Berlin. Um 12 Uhr mittags wird Selimchan Changoschwili im Kleinen Tiergarten in Berlin erschossen. Es ist der 23. August 2019 und Changoschwilis Tod wird als Tiergartenmord in Erinnerung bleiben. Ein Geheimdienstmord, mitten in Berlin. Mutmaßlich hat der russische Geheimdienst FSB den Georgier töten lassen. Changoschwili gehörte einer tschetschenischen Minderheit in Georgien an und hatte gegen Russland gekämpft. Ein Terrorist in Augen des Kreml.
Changoschwili ist nicht der einzige, der in Berlin Opfer eines Geheimdienstangriffs wurde. „Berlin ist für Geheimdienste eine interessante Stadt“, sagt der Historiker Christopher Nehring. Er hat das Buch „Geheimdienstmorde - Wenn Staaten töten“ geschrieben. Viele politisch Verfolgte kämen nach Berlin und unter ihnen seien auch immer Ziele von Geheimdiensten.

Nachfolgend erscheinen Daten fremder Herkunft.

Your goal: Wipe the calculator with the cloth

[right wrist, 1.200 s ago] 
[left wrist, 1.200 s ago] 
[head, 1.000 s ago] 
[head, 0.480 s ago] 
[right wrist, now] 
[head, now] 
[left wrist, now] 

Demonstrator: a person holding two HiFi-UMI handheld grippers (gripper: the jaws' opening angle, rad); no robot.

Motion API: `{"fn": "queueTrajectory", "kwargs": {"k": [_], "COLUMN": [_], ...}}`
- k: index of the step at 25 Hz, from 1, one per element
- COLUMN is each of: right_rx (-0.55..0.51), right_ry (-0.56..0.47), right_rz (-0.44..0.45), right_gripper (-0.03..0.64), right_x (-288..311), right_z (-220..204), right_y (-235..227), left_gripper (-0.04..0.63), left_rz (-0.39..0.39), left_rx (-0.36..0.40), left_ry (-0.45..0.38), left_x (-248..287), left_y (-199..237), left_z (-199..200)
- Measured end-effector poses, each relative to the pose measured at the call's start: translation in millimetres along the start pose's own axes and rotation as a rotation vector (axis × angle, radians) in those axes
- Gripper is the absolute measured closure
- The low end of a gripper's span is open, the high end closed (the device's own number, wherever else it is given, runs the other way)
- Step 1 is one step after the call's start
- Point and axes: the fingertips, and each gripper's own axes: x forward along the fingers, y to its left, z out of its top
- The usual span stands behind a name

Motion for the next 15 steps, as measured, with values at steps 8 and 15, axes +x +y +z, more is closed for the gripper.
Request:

Geheimdienstziele: Politisch Verfolgte in Berlin
So etwa beim Mykonos-Attentat 1992. In einem griechischen Restaurant in der Prager Straße 2a in Wilmersdorf wurden iranisch-kurdische Exilpolitiker im Auftrag des iranischen Geheimdienstes erschossen. Durchgeführt hatten das Attentat zur Hisbollah gehörende Libanesen.
Doch auch die deutschen Geheimdienste unter sich brachten zur Zeit des Kalten Krieges absurde Aktionen zustande. In seinem eigenen Treppenhaus in der Kurfürstenstraße 25 traf Siegfried Schulze ein tödlicher Karateschlag, Handkante ins Genick. Doch er überlebte. Die Angreifer gingen zu Schlägen über, erfolglos. Schließlich der Schuss mit der Pistole - doch das Magazin war herausgefallen. Schulze konnte fliehen.
Berlin - Hauptstadt der Spione?
Nach dem Ende der DDR konnten die Details zu diesem versuchten Geheimdienstmord in den Stasi-Akten nachgelesen werden. Es ist einer der Morde, den Mehring in seinem Buch beschreibt. Schulze war in der „Kampfgruppe gegen die Unmenschlichkeit“ aktiv gewesen und 1972 in den Westen geflohen.
Ist Berlin die Hauptstadt der Spione? Die wirtschaftliche und politische Bedeutung Deutschlands und die Verbindungen in die ganze Welt machten Berlin zu einem Machtzentrum, das die Aktivität von Geheimdiensten mit sich bringe, schreibt Mehring.
Ein Vietnamese wird in Berlin entführt
Der ehemalige Präsident des Bundesnachrichtendienstes (BND) Gerhard Schindler ist da anderer Meinung. „Das ist nicht belegbar“, sagt er auf einer Buchvorstellung mit Christopher Mehring am Donnerstag in Berlin. Auch die von Mehring wahrgenommene Zunahme der Geheimdienstmorde, sei „nicht belegbar“.
Nicht immer kommt es zum Mord, wenn Geheimdienste Zielpersonen angreifen. 2017 ist es der vietnamesische Geheimdienst, der in Berlin agiert. Der Politiker Trịnh Xuân Thanh war 2016 nach Deutschland geflohen und hatte Asyl beantragt, da ihm in Vietnam die Todesstrafe drohte.
Geheimdienste: Immer weniger geheim
2017 als er gerade spazieren geht, und es ist wieder der Tiergarten, fährt ein Krankenwagen mit tschetschenischem Kennzeichen vor und entführt ihn. Der stellvertretende Geheimdienstchef Vietnams war extra angereist, um das Gelingen der Aktion zu überwachen.
Dass Geheimdienstmorde in der Wahrnehmung zunehmen, könnte auch daran liegen, dass Geheimdienste immer weniger geheim sind. Sie kommunizieren offener als früher und durch digitale Kommunikationstechnologien ist es auch immer schwieriger für sie, ihre Aktionen wirklich geheim zu halten.